= Diana Devlin =

London based teacher, author and theatre academic

Diana Devlin (1 April 1941 - 27 September 2020) was a London based teacher, author and theatre academic who helped to create the Shakespeare's Globe theatre with her associate Sam Wanamaker.

==Life==
Devlin was born in Porthmadog, Wales on 1 April 1941. She studied at Beaufort House primary school in Fulham, and then at Carlyle grammar school in Chelsea, where she was head girl at the school. In 1960, she attended Cambridge University and obtained a second-class degree in English Literature. During her time at Cambridge she became close friends with the actress Miriam Margolyes. She married the actor Will Graham in 1968 but they divorced a few years later. After attending Cambridge, she was awarded a Fulbright scholarship and subsequently gained a doctorate in theatre arts from the University of Minnesota.
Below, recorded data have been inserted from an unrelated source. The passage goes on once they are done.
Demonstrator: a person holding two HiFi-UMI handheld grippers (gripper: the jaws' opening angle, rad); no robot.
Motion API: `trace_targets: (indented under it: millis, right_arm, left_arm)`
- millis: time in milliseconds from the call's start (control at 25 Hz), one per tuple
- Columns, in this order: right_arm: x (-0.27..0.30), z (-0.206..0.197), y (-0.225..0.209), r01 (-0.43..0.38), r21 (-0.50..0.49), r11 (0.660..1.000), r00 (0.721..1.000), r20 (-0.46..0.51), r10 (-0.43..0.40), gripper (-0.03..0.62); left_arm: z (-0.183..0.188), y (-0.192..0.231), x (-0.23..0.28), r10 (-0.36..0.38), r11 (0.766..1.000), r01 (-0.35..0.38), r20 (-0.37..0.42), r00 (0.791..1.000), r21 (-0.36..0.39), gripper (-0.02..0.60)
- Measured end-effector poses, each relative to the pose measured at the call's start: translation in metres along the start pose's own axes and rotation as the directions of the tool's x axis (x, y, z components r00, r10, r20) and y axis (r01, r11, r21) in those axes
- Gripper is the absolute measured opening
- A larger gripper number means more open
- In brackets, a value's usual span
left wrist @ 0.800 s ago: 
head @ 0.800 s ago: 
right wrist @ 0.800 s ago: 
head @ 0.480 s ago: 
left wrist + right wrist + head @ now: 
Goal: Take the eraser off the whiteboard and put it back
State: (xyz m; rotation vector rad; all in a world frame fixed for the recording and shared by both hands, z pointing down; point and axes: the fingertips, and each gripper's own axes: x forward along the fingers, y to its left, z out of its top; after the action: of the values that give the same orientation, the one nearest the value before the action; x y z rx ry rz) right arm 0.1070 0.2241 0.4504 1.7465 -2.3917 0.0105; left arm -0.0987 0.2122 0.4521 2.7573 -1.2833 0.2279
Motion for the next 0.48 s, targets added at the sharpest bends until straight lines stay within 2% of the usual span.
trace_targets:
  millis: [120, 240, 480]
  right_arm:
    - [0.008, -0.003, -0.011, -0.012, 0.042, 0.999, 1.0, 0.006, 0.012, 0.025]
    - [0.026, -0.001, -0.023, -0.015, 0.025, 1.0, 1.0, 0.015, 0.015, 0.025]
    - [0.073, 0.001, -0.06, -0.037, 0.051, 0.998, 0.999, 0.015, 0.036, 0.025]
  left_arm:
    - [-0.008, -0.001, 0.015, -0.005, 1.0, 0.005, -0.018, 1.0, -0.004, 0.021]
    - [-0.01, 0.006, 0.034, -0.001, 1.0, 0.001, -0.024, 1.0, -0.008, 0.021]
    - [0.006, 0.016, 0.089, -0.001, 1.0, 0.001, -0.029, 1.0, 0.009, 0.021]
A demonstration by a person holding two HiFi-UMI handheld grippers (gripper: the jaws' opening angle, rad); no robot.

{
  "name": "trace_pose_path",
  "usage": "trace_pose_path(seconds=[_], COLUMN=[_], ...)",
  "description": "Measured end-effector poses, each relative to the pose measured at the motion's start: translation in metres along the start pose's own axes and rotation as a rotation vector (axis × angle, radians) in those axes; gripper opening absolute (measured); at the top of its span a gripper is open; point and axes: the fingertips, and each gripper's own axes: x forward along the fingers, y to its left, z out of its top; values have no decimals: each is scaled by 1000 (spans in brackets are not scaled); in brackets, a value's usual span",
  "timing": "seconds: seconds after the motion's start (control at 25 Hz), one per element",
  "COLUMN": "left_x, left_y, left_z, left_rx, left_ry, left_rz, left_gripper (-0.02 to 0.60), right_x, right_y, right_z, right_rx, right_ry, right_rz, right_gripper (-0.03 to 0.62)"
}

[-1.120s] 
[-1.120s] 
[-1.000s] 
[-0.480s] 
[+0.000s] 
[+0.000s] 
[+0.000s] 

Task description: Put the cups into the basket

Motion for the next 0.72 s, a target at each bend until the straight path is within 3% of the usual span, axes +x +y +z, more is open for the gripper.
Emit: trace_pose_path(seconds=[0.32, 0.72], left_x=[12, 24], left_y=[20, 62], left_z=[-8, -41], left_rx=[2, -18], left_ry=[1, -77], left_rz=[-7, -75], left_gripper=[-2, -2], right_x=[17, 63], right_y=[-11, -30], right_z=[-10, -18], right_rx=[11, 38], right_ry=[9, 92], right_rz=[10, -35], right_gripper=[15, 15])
After graduation, Devlin became a lecturer in drama at Goldsmiths, University of London.

Devlin was a key figure in the development of the Shakespeare's Globe theatre. This began with her running the theatre's first summer school, which took place in 1972. In 1985, she became the administrator of the theatre. In 1997, Devlin was appointed as a trustee of the theatre and would later act as the deputy chair of the council from 2013.

In 1989, she married David Ogden but the marriage also ended in divorce.

Between 1993 and 2013 she was the head of theatre studies at the Guildhall School of Music and Drama in London.

Devlin died on 27 September 2020. The cause of death was pneumonia.

==Awards==
In June 2019, she received the Sam Wanamaker Award in recognition of her pioneering support of the Globe for 47 years.

==Publications==
- A Speaking Part: Lewis Casson and the Theatre of His Time, Hodder & Stoughton, 1982.
- Mask and Scene: Introduction to a World View of Theatre, Scarecrow Press, 1989.
- Sam Wanamaker: A Global Performer, Oberon Books, 2019.
- The Casson Family in North Wales: A Story of Slate and More, Gwasg Carreg Gwalch, 2019.